### [THE PROBLEM]
Check every line of the entries for "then", and copy the lines that hold it.

### [EXTRACTED ENTRIES]
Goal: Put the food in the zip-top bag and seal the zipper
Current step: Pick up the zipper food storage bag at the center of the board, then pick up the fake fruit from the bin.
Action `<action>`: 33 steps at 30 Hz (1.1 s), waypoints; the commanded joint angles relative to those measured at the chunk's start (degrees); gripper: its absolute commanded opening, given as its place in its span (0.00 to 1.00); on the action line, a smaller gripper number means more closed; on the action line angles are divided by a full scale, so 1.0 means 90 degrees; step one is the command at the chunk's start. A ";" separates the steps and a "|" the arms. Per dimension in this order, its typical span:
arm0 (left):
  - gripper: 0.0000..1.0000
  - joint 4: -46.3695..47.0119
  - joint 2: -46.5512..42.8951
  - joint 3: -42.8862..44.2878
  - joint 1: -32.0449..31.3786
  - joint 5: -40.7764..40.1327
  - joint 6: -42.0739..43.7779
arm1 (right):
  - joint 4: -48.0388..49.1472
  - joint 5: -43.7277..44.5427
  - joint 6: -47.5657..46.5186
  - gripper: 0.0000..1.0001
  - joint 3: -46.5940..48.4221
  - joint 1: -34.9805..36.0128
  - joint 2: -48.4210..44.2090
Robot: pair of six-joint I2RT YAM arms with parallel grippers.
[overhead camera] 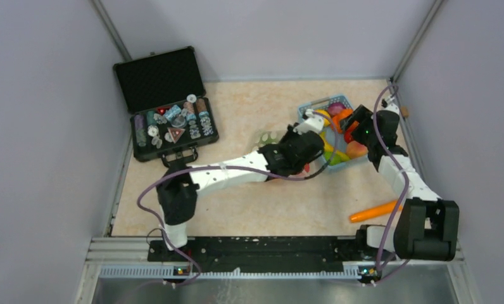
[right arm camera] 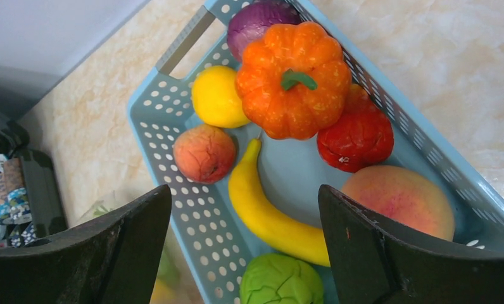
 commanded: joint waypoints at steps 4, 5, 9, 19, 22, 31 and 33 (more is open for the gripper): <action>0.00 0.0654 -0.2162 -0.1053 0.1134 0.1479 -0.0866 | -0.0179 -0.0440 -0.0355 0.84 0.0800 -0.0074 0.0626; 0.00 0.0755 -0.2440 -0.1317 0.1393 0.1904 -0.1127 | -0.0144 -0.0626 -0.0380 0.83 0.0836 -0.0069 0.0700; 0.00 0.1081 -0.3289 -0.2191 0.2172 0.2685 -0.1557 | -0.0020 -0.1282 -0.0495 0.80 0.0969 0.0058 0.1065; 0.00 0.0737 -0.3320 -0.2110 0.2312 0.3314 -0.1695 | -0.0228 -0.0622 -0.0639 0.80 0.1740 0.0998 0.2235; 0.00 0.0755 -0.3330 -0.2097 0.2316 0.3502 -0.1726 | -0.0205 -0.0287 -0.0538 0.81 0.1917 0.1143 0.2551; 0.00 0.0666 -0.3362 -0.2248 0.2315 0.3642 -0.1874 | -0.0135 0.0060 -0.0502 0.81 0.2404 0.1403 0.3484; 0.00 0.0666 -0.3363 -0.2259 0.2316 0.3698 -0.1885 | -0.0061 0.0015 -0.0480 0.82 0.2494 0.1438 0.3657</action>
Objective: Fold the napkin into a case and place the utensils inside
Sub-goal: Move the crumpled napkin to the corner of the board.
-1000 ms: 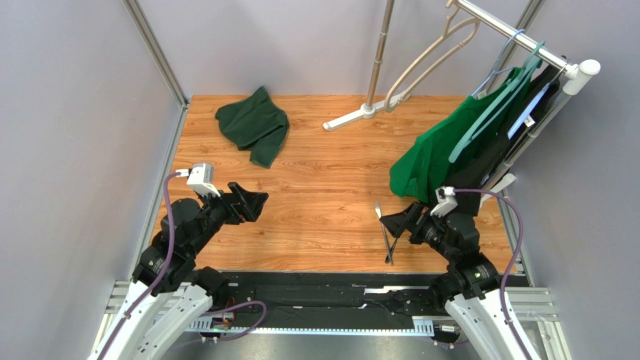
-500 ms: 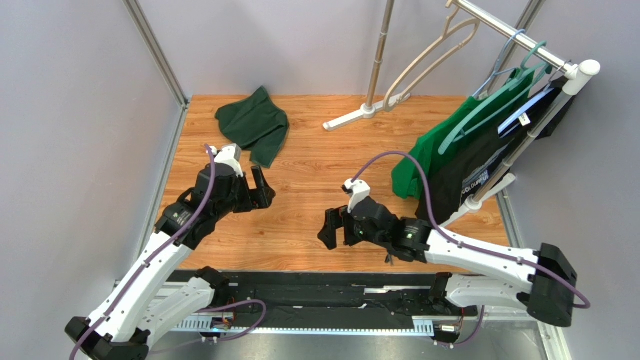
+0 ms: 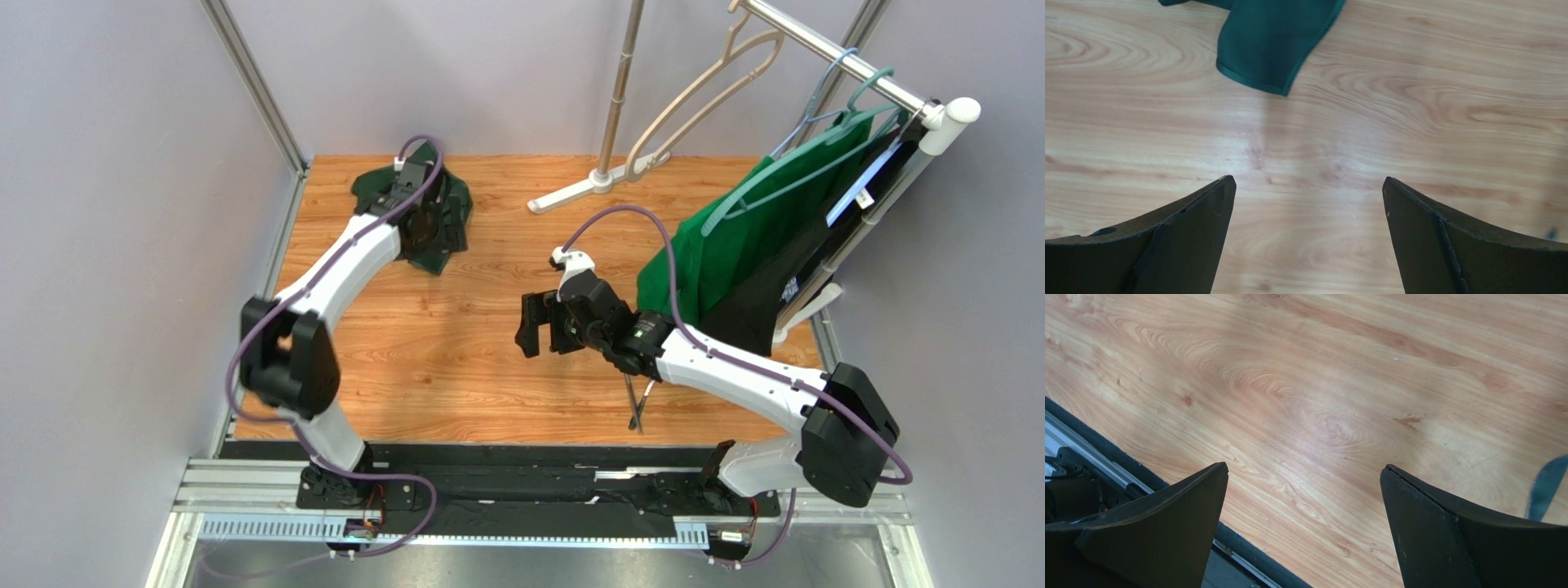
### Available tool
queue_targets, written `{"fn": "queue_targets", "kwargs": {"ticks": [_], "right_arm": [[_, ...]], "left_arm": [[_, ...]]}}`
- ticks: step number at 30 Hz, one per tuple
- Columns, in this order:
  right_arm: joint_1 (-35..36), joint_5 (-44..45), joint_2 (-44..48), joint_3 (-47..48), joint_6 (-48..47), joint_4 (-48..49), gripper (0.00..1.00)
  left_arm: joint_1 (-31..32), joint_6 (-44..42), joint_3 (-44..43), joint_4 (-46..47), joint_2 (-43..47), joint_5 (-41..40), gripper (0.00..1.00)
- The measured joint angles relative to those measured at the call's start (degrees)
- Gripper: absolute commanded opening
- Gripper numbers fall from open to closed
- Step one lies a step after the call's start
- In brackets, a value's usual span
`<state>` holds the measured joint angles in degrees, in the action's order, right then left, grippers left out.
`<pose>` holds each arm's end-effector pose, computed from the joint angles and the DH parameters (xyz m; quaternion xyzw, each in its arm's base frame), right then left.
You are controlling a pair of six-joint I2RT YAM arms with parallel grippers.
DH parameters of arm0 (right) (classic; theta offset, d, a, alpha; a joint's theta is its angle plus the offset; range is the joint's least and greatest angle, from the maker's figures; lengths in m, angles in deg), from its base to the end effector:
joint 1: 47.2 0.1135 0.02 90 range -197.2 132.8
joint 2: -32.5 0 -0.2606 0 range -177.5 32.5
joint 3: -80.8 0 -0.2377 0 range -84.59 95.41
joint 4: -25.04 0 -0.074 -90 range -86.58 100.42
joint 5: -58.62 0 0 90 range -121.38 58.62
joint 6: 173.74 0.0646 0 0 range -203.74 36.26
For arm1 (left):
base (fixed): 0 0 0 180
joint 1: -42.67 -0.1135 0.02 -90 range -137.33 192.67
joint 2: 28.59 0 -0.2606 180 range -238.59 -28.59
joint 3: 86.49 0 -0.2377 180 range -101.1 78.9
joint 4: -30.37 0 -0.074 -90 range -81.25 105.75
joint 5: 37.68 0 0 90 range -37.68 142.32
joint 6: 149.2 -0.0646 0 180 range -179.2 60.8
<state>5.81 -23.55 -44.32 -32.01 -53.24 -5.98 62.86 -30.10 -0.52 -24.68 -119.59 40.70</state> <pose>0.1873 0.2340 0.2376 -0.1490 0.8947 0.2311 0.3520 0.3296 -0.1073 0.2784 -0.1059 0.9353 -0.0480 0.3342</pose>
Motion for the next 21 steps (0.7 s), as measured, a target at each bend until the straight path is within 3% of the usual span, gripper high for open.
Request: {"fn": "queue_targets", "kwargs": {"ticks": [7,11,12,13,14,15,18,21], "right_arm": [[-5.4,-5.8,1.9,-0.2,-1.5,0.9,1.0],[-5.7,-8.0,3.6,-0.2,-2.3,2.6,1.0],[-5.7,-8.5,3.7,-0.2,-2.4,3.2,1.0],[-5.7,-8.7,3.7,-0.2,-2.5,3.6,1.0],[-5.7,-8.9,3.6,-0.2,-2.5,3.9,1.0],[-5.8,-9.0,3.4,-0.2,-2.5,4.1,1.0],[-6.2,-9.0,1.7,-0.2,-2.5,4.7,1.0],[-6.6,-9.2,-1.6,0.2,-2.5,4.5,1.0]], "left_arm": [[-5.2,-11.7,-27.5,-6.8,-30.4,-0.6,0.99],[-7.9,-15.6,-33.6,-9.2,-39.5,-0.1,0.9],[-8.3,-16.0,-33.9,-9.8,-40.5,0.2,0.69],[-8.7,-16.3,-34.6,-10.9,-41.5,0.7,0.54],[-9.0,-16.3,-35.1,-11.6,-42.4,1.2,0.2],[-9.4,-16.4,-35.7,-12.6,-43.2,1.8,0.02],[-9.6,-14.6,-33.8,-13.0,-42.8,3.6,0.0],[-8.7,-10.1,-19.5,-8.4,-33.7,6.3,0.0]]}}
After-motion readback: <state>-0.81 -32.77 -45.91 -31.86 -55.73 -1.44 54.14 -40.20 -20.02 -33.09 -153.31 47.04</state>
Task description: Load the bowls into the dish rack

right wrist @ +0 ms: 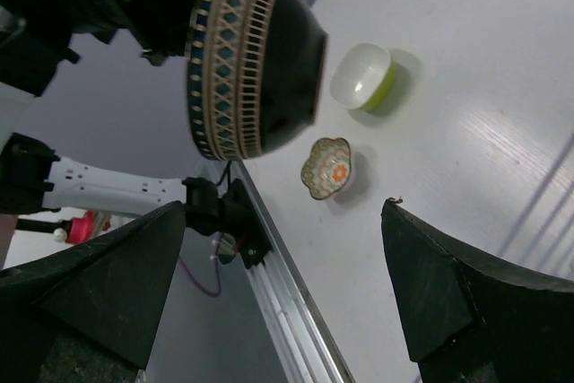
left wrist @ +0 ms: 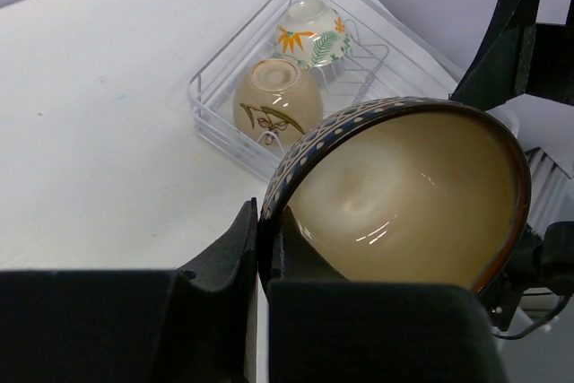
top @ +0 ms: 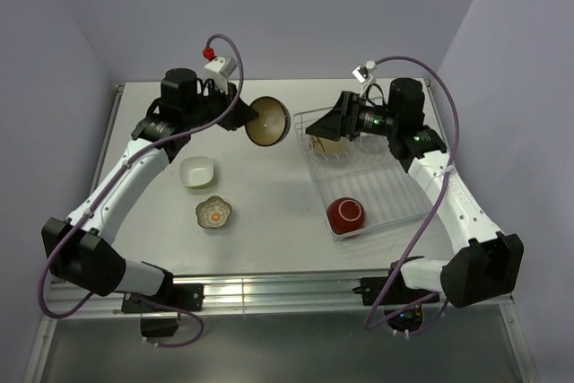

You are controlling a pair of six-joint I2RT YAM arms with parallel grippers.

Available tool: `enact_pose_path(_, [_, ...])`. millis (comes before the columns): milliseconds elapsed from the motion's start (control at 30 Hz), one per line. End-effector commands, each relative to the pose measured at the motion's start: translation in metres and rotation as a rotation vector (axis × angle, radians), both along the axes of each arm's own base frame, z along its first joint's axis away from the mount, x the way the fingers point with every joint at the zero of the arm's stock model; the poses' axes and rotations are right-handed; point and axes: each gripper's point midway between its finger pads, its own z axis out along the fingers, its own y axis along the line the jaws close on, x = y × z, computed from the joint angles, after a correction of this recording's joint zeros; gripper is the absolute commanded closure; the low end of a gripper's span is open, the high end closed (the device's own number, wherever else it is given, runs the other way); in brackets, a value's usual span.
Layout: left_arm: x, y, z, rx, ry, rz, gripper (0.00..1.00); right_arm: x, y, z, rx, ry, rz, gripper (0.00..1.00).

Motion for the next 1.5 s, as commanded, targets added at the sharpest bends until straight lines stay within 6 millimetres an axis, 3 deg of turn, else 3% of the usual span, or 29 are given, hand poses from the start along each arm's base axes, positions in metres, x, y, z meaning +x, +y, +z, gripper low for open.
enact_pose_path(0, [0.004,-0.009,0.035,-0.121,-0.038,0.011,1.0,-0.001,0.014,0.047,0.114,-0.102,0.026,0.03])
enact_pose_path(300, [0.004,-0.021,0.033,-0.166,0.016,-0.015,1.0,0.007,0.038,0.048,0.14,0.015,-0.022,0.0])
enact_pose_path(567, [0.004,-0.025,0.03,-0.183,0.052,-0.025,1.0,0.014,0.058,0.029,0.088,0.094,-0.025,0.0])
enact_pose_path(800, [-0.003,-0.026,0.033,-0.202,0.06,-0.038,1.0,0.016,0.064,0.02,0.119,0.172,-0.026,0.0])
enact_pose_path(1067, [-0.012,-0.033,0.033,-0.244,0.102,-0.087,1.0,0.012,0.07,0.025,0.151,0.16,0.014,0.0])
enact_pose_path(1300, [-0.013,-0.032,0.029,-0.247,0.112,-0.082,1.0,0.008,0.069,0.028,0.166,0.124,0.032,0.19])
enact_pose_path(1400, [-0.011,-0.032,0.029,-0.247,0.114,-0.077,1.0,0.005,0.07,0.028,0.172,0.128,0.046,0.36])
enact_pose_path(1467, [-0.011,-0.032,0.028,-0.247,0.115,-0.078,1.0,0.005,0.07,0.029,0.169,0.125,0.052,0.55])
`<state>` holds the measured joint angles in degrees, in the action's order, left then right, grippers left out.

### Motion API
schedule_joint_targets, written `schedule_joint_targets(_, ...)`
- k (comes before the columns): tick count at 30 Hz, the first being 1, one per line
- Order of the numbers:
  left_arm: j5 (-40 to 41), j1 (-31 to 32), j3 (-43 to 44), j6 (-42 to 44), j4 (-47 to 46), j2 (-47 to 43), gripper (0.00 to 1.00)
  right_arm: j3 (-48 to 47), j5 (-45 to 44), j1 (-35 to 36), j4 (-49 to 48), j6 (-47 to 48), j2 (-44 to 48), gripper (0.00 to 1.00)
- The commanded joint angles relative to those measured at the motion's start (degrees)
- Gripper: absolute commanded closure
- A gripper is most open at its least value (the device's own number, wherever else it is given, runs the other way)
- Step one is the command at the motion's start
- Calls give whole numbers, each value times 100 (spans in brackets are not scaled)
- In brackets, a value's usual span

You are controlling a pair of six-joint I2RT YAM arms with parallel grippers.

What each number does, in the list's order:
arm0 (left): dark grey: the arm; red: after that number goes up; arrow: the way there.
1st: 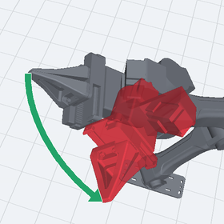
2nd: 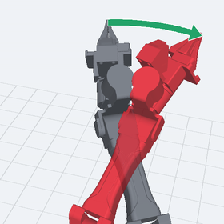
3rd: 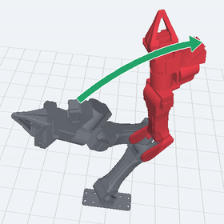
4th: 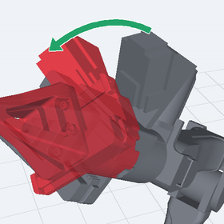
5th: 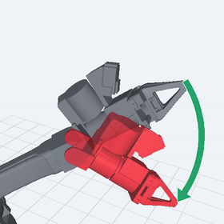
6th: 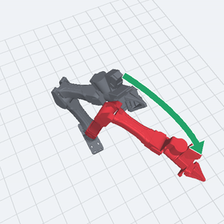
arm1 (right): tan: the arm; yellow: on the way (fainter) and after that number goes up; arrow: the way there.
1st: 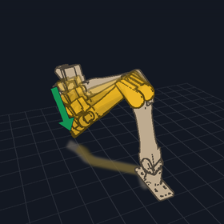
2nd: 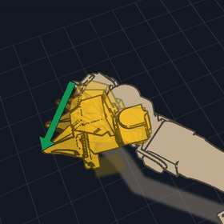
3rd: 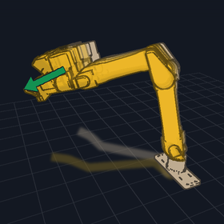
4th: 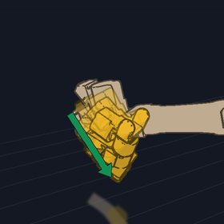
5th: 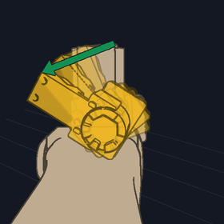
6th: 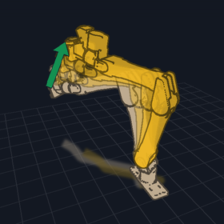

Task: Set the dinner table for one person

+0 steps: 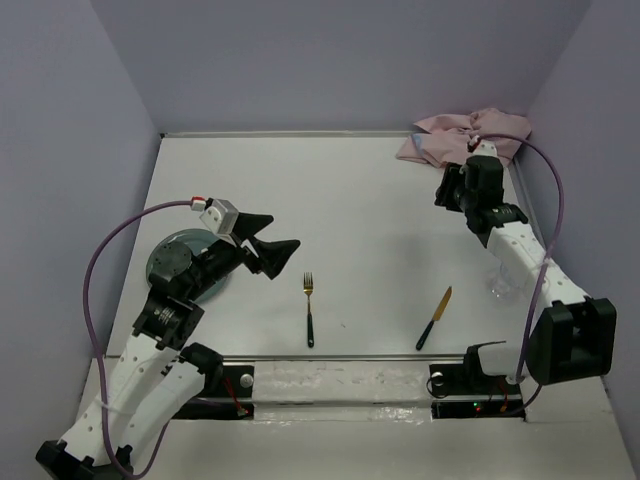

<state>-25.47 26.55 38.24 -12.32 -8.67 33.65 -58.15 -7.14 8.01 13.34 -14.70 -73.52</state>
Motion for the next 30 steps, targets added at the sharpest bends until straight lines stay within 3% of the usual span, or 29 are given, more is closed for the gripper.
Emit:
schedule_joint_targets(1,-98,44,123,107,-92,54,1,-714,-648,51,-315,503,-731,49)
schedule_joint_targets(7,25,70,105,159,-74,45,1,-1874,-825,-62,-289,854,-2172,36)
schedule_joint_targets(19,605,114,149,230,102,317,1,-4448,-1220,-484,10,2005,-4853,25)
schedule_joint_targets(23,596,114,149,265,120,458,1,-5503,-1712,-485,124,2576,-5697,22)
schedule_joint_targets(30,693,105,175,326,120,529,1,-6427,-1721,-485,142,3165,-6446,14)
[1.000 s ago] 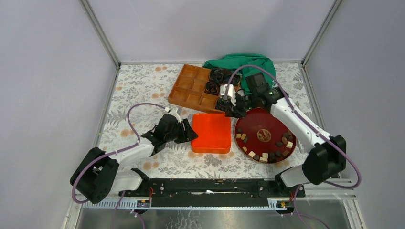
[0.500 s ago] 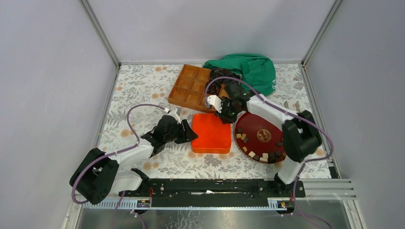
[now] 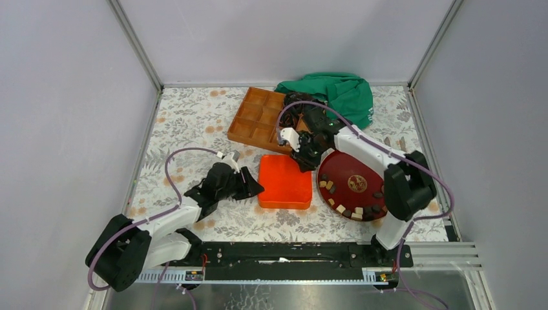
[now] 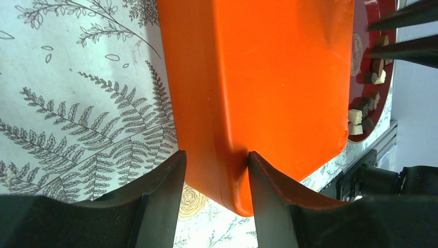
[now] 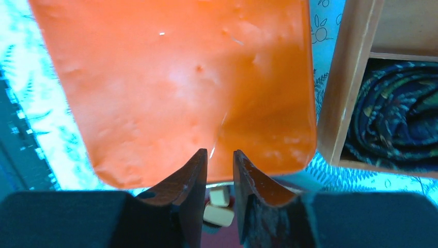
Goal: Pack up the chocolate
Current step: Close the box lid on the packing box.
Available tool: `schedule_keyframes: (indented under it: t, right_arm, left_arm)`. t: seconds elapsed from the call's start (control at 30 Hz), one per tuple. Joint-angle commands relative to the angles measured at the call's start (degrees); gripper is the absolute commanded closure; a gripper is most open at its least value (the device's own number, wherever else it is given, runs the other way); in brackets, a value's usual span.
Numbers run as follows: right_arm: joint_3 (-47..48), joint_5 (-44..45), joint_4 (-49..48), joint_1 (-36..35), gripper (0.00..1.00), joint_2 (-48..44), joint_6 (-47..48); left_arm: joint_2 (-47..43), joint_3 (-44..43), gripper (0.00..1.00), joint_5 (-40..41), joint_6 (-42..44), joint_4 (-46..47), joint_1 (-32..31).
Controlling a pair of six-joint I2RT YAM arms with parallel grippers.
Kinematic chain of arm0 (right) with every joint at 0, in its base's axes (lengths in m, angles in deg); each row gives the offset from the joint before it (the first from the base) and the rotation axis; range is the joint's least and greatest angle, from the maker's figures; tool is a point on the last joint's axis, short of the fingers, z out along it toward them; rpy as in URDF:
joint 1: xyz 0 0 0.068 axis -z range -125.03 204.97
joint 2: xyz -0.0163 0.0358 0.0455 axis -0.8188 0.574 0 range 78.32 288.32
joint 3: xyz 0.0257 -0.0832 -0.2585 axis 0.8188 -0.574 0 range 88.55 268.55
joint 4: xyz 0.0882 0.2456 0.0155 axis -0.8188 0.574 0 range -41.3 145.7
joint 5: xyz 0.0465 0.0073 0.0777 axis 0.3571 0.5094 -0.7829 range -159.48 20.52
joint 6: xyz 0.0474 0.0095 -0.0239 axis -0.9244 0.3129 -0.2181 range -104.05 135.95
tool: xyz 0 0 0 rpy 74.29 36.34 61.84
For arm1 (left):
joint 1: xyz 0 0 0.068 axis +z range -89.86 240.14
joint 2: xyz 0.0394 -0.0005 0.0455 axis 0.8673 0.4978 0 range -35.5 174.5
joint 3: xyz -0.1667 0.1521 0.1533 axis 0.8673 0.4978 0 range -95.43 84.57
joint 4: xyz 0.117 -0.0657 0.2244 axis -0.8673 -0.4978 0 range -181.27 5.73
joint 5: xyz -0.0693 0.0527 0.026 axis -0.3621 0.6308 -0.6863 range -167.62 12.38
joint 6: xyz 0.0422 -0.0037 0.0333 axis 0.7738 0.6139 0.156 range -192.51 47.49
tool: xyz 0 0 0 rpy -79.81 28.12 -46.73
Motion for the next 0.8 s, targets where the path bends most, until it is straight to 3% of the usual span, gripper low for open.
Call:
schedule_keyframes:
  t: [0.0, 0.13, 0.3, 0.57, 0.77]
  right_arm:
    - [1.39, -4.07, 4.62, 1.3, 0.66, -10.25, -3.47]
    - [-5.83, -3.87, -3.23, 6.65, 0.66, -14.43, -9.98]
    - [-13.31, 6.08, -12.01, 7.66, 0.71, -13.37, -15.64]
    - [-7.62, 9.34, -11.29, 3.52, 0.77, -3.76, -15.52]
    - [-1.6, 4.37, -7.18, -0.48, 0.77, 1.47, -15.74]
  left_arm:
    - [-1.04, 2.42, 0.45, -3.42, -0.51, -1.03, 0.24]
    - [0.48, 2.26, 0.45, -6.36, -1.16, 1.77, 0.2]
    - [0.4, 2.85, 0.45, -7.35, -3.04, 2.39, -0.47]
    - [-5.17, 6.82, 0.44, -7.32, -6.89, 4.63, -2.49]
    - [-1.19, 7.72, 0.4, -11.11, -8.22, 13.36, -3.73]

### [RESULT FOR THIS TASK]
Current step: Pick up the zipper food storage bag at the center of the board, then pick up the fake fruit from the bin.
`<state>` holds the measured joint angles in degrees, in the action's order, right then left, grippers left out.
`<pose>` holds each arm's end-effector pose, computed from the joint angles and the DH parameters (xyz m; quaternion xyzw, each in its arm's base frame), right then left.
`<state>` holds the measured joint angles in degrees, in the action's order, left then right, grippers left out.

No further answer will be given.